> **Task instructions**
The string "that" appears in some lines of the data. Report how many, with no other words.

> **Material for this task**
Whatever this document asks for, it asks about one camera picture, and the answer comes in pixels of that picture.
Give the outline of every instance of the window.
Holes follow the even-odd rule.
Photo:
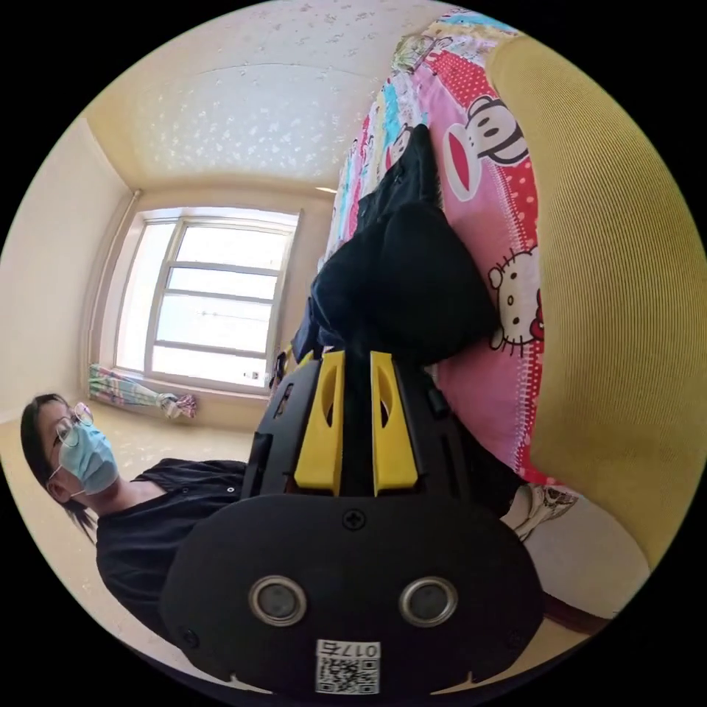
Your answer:
[[[222,390],[264,390],[298,216],[144,221],[123,293],[115,367]]]

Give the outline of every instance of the eyeglasses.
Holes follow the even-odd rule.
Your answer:
[[[57,438],[67,447],[75,447],[79,441],[76,425],[91,425],[94,417],[85,403],[78,403],[69,417],[62,418],[57,424]]]

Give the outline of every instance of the curtain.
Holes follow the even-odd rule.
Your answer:
[[[138,381],[96,363],[89,367],[88,394],[93,400],[109,405],[158,407],[170,420],[180,415],[193,418],[197,414],[197,402],[193,395],[156,393]]]

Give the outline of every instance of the screw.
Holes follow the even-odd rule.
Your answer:
[[[180,631],[182,640],[190,647],[190,648],[198,648],[199,647],[199,636],[197,636],[194,631],[192,631],[190,628],[183,628]]]
[[[344,513],[342,522],[346,530],[356,532],[366,525],[366,516],[360,510],[347,510],[346,513]]]

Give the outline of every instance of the label sticker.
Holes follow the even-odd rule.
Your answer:
[[[380,643],[317,641],[316,692],[378,694],[380,671]]]

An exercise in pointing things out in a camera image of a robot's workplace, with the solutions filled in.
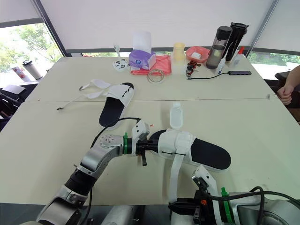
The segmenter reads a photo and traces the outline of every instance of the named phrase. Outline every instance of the green ring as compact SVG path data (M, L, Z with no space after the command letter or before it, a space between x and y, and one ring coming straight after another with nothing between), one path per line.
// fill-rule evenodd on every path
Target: green ring
M127 148L128 148L128 143L127 143L127 132L125 132L124 136L123 136L123 144L124 144L124 154L127 154Z

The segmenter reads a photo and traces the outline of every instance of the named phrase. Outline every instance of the robotic arm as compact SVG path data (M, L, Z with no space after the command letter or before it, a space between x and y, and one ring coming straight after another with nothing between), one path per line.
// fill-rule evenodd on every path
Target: robotic arm
M157 141L146 139L149 132L149 125L140 120L132 129L132 138L128 138L127 134L100 137L82 158L68 181L40 212L37 222L44 225L77 224L81 218L79 209L114 157L123 154L141 155L142 165L147 165L145 151L157 149Z
M132 129L132 138L128 138L126 133L124 136L105 135L100 137L82 158L80 164L76 166L68 181L43 208L36 222L27 222L23 225L78 224L81 218L79 209L87 200L88 193L110 160L123 154L140 155L142 156L142 165L145 166L147 165L145 151L158 151L158 140L146 139L149 133L148 124L140 120ZM199 190L196 191L194 198L178 198L176 202L170 204L169 208L174 215L192 216L190 224L221 225L230 222L234 222L236 225L256 224L260 196L255 195L232 201L212 200L208 194L218 196L217 184L203 165L195 170L192 180ZM299 209L290 202L266 199L264 208L262 224L293 225L300 221Z

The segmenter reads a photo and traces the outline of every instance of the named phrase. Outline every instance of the black cable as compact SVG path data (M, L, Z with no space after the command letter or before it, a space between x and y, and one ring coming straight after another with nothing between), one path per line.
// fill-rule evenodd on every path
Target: black cable
M120 120L136 120L137 122L140 121L141 119L140 118L136 118L136 117L124 117L124 118L121 118L121 119L118 119L118 120L115 120L113 122L111 122L110 124L108 124L107 127L104 127L100 132L99 134L97 134L97 136L94 138L93 140L93 143L91 145L91 148L94 146L95 142L97 141L97 139L99 138L99 136L112 124L114 124L115 122L118 122ZM85 214L85 217L83 219L83 221L80 223L80 225L83 225L85 223L85 221L87 220L88 216L89 216L89 213L90 213L90 208L92 206L92 189L90 190L90 201L89 201L89 206L88 206L88 210Z
M257 217L257 225L262 224L263 220L263 207L264 207L264 193L263 193L263 188L261 186L256 186L253 189L250 190L250 192L254 192L256 190L260 190L261 193L261 202L259 205L259 211L258 211L258 217Z
M121 119L118 119L118 120L115 120L113 122L111 122L110 124L108 124L107 127L104 127L100 132L99 134L97 134L97 136L94 138L93 140L93 143L92 145L90 146L91 148L94 146L94 144L96 143L96 140L99 138L99 136L107 129L109 128L111 125L113 125L114 123L120 121L120 120L136 120L136 122L140 121L141 119L140 118L136 118L136 117L124 117L124 118L121 118Z
M89 216L90 208L92 206L92 189L93 188L90 189L90 200L89 200L88 210L86 211L85 217L84 217L83 221L81 221L80 225L83 225Z
M221 74L218 74L218 75L212 76L212 77L188 77L187 79L188 80L193 80L193 79L204 79L204 80L207 80L207 79L215 78L215 77L220 76L222 74L228 74L228 72L227 73L221 73Z
M243 194L239 194L239 195L232 195L232 196L223 196L223 197L219 197L219 196L213 196L208 194L205 190L200 189L200 191L209 199L211 200L215 200L215 201L230 201L230 200L234 200L234 199L239 199L239 198L245 198L245 197L250 197L250 196L254 196L254 195L260 195L261 192L249 192L249 193L243 193ZM264 195L278 195L284 198L287 198L290 200L290 202L296 206L297 208L300 209L300 201L296 200L286 194L282 194L280 192L274 192L274 191L264 191L263 192Z

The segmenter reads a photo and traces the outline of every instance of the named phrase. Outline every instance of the purple tissue box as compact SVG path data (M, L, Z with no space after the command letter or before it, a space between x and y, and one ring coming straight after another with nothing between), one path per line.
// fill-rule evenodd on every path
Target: purple tissue box
M136 68L143 68L146 70L151 69L155 64L156 58L155 53L144 52L142 50L132 50L129 54L129 64Z

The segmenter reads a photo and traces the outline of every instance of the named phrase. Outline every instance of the white table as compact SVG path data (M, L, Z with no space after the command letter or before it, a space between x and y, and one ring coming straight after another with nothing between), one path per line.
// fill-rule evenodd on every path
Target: white table
M172 101L136 101L126 116L142 117L154 133L169 127ZM181 101L182 130L225 148L226 172L212 172L218 189L249 191L260 185L300 198L300 126L278 99ZM0 202L46 204L65 183L101 129L103 102L25 102L0 134ZM134 121L106 134L123 135ZM167 204L172 162L151 152L148 166L137 157L113 159L96 182L93 204ZM179 197L193 197L195 166L184 164Z
M83 93L99 91L88 88L79 91L79 87L87 84L91 79L100 78L112 84L131 82L135 86L133 101L157 100L200 100L200 99L246 99L267 98L273 91L263 81L261 76L243 58L236 68L225 65L228 70L250 70L252 75L229 76L222 75L211 80L187 80L185 76L166 76L164 83L153 85L144 75L131 75L129 71L118 72L112 64L117 58L100 57L66 57L54 64L27 102L68 102ZM212 77L214 70L205 66L197 67L194 77ZM85 97L77 101L86 101ZM105 101L104 97L92 101Z

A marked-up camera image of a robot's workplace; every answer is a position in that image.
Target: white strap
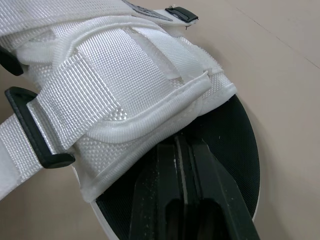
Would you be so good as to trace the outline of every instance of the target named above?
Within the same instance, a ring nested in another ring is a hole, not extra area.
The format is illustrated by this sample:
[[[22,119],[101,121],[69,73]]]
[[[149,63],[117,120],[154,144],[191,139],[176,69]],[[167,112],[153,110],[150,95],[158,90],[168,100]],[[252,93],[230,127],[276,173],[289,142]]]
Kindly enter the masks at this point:
[[[1,0],[0,37],[65,21],[112,15],[131,15],[163,25],[189,26],[195,22],[185,23],[168,13],[159,18],[156,16],[158,13],[154,11],[139,11],[141,8],[130,7],[130,4],[125,2],[124,0]]]
[[[0,125],[0,200],[42,169],[16,115]]]
[[[170,60],[185,83],[204,73],[196,58],[167,33],[142,27],[133,29],[148,38]]]
[[[66,152],[91,126],[120,105],[81,53],[59,66],[27,104],[53,154]],[[0,125],[0,200],[42,166],[16,115]]]

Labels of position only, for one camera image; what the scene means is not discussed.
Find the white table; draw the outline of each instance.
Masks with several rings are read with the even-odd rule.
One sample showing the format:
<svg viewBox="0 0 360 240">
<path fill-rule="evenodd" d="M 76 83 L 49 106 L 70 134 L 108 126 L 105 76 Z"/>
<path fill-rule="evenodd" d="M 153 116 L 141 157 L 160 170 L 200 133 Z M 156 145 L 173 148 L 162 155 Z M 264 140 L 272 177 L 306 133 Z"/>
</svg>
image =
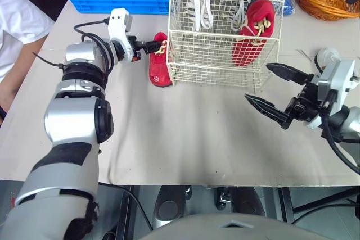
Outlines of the white table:
<svg viewBox="0 0 360 240">
<path fill-rule="evenodd" d="M 40 54 L 63 62 L 68 44 L 78 42 L 75 24 L 108 15 L 78 13 L 68 1 Z M 167 16 L 135 15 L 130 34 L 152 40 L 167 32 Z M 299 7 L 284 18 L 280 59 L 315 72 L 311 56 L 335 47 L 345 57 L 360 56 L 360 21 L 316 20 Z M 89 31 L 107 37 L 105 25 Z M 250 186 L 360 185 L 360 177 L 332 152 L 321 131 L 294 121 L 288 130 L 261 115 L 238 88 L 178 83 L 157 88 L 148 79 L 148 57 L 118 64 L 110 75 L 114 134 L 101 145 L 99 181 L 115 184 L 194 184 Z M 43 115 L 61 71 L 36 60 L 0 128 L 0 178 L 25 180 L 50 149 Z M 285 109 L 301 86 L 273 76 L 259 96 Z M 348 106 L 360 105 L 360 88 Z"/>
</svg>

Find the black cable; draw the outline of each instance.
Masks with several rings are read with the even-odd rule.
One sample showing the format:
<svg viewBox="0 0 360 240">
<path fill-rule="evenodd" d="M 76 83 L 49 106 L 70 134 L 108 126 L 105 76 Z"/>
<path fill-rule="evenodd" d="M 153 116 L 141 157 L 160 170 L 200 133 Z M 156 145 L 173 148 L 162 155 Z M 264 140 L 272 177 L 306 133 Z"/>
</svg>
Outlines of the black cable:
<svg viewBox="0 0 360 240">
<path fill-rule="evenodd" d="M 360 143 L 360 139 L 341 139 L 342 143 Z"/>
<path fill-rule="evenodd" d="M 105 59 L 105 74 L 106 74 L 106 77 L 108 77 L 108 75 L 111 73 L 111 71 L 114 68 L 115 60 L 114 60 L 113 53 L 111 52 L 111 50 L 108 49 L 108 46 L 106 45 L 106 42 L 102 38 L 100 38 L 98 35 L 93 34 L 93 33 L 86 33 L 86 32 L 79 29 L 79 28 L 81 28 L 83 26 L 103 24 L 103 23 L 108 24 L 109 23 L 108 19 L 104 19 L 104 20 L 101 20 L 101 21 L 94 21 L 94 22 L 86 22 L 84 24 L 79 24 L 79 25 L 74 26 L 74 30 L 82 35 L 82 37 L 81 37 L 82 42 L 84 41 L 84 37 L 88 37 L 89 39 L 93 40 L 96 43 L 96 45 L 100 48 L 101 53 L 103 54 L 104 59 Z M 109 58 L 107 56 L 107 53 L 106 53 L 105 49 L 107 49 L 109 51 L 110 61 L 109 61 Z"/>
<path fill-rule="evenodd" d="M 129 194 L 129 195 L 134 199 L 134 201 L 136 202 L 137 206 L 139 207 L 140 212 L 141 212 L 142 216 L 144 217 L 148 228 L 149 228 L 150 230 L 153 230 L 152 225 L 151 225 L 148 217 L 146 216 L 145 211 L 144 211 L 144 209 L 142 208 L 142 205 L 141 205 L 140 201 L 138 200 L 138 198 L 135 196 L 134 193 L 132 193 L 130 190 L 128 190 L 128 189 L 126 189 L 126 188 L 124 188 L 124 187 L 121 187 L 121 186 L 119 186 L 119 185 L 109 185 L 109 184 L 105 184 L 105 183 L 100 183 L 100 184 L 101 184 L 101 185 L 104 185 L 104 186 L 107 186 L 107 187 L 111 187 L 111 188 L 119 188 L 119 189 L 121 189 L 122 191 L 125 191 L 127 194 Z"/>
<path fill-rule="evenodd" d="M 41 59 L 42 61 L 44 61 L 46 64 L 49 64 L 51 66 L 54 66 L 54 67 L 58 67 L 59 69 L 64 69 L 64 64 L 56 64 L 56 63 L 53 63 L 53 62 L 50 62 L 50 61 L 47 61 L 45 58 L 41 57 L 40 55 L 38 55 L 37 53 L 33 52 L 33 55 L 35 55 L 36 57 L 38 57 L 39 59 Z"/>
<path fill-rule="evenodd" d="M 91 35 L 92 37 L 94 37 L 95 39 L 97 39 L 97 40 L 109 51 L 109 55 L 110 55 L 110 67 L 109 67 L 109 65 L 108 65 L 108 71 L 109 71 L 108 74 L 110 74 L 110 73 L 112 72 L 113 68 L 114 68 L 114 63 L 115 63 L 114 55 L 113 55 L 113 53 L 112 53 L 112 51 L 111 51 L 110 45 L 108 45 L 102 38 L 100 38 L 100 37 L 99 37 L 98 35 L 96 35 L 96 34 L 93 34 L 93 33 L 86 33 L 86 34 Z M 83 34 L 83 35 L 81 36 L 82 42 L 84 41 L 84 37 L 85 37 L 85 35 Z"/>
<path fill-rule="evenodd" d="M 323 70 L 320 68 L 319 63 L 317 62 L 317 55 L 315 55 L 314 62 L 317 70 L 319 71 L 320 74 L 322 74 Z"/>
<path fill-rule="evenodd" d="M 304 215 L 300 216 L 299 218 L 295 219 L 292 224 L 296 224 L 297 222 L 299 222 L 301 219 L 303 219 L 304 217 L 317 212 L 319 210 L 325 209 L 325 208 L 331 208 L 331 207 L 359 207 L 360 203 L 336 203 L 333 205 L 324 205 L 324 206 L 320 206 L 318 208 L 315 208 L 309 212 L 306 212 Z"/>
<path fill-rule="evenodd" d="M 347 165 L 347 167 L 349 167 L 355 173 L 360 175 L 360 168 L 355 166 L 351 161 L 349 161 L 336 146 L 334 138 L 332 137 L 332 134 L 331 134 L 330 127 L 329 127 L 329 115 L 328 114 L 320 114 L 320 117 L 321 117 L 322 129 L 325 132 L 326 140 L 329 143 L 332 150 L 335 152 L 335 154 L 338 156 L 338 158 L 341 159 L 343 161 L 343 163 L 345 163 Z"/>
</svg>

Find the floor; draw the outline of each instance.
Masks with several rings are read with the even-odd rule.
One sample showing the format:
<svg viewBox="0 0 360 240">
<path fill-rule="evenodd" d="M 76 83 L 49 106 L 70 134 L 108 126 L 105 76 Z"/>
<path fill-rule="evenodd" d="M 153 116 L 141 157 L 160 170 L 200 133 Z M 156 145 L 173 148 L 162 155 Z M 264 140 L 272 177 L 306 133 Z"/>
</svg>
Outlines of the floor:
<svg viewBox="0 0 360 240">
<path fill-rule="evenodd" d="M 21 188 L 22 182 L 0 181 L 0 232 L 1 224 L 11 209 L 11 200 L 16 196 Z M 145 185 L 139 190 L 139 200 L 143 208 L 152 219 L 156 196 L 160 186 Z M 331 194 L 345 190 L 345 187 L 332 188 L 290 188 L 292 204 L 294 207 L 317 200 Z M 273 188 L 256 187 L 256 191 L 264 206 L 266 216 L 281 220 L 281 210 L 278 201 L 277 191 Z M 110 230 L 118 221 L 120 206 L 120 196 L 122 192 L 115 188 L 99 187 L 98 202 L 100 205 L 100 218 L 94 230 L 88 235 L 86 240 L 102 239 L 103 234 Z M 209 188 L 195 186 L 192 191 L 192 198 L 187 201 L 186 215 L 198 213 L 219 212 L 213 204 L 213 190 Z M 227 206 L 224 212 L 230 212 Z M 359 240 L 360 239 L 360 220 L 355 217 L 354 208 L 341 207 L 324 209 L 311 214 L 298 223 L 299 227 L 310 230 L 333 240 Z M 137 210 L 134 225 L 134 239 L 138 240 L 149 232 L 146 223 Z"/>
</svg>

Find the white shirt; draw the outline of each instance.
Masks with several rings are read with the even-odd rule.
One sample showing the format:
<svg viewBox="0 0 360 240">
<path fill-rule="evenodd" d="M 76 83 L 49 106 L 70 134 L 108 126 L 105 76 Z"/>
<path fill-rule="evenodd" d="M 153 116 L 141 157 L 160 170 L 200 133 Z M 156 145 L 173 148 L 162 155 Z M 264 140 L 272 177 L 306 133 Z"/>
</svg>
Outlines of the white shirt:
<svg viewBox="0 0 360 240">
<path fill-rule="evenodd" d="M 0 0 L 0 81 L 13 67 L 23 44 L 43 38 L 52 25 L 29 0 Z"/>
</svg>

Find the white wire basket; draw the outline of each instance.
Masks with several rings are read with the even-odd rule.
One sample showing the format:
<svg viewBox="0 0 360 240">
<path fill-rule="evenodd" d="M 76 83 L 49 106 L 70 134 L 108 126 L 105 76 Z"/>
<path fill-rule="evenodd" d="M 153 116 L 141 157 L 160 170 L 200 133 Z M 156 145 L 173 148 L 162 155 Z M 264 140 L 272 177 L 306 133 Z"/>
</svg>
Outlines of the white wire basket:
<svg viewBox="0 0 360 240">
<path fill-rule="evenodd" d="M 276 16 L 270 38 L 232 30 L 230 21 L 239 10 L 239 0 L 210 0 L 213 27 L 193 31 L 194 22 L 186 14 L 188 2 L 170 0 L 166 64 L 173 84 L 188 81 L 260 90 L 271 76 L 266 63 L 278 61 L 284 0 L 271 0 Z M 256 56 L 247 50 L 254 44 L 261 44 Z M 248 64 L 237 65 L 244 61 Z"/>
</svg>

> **The completed task**
2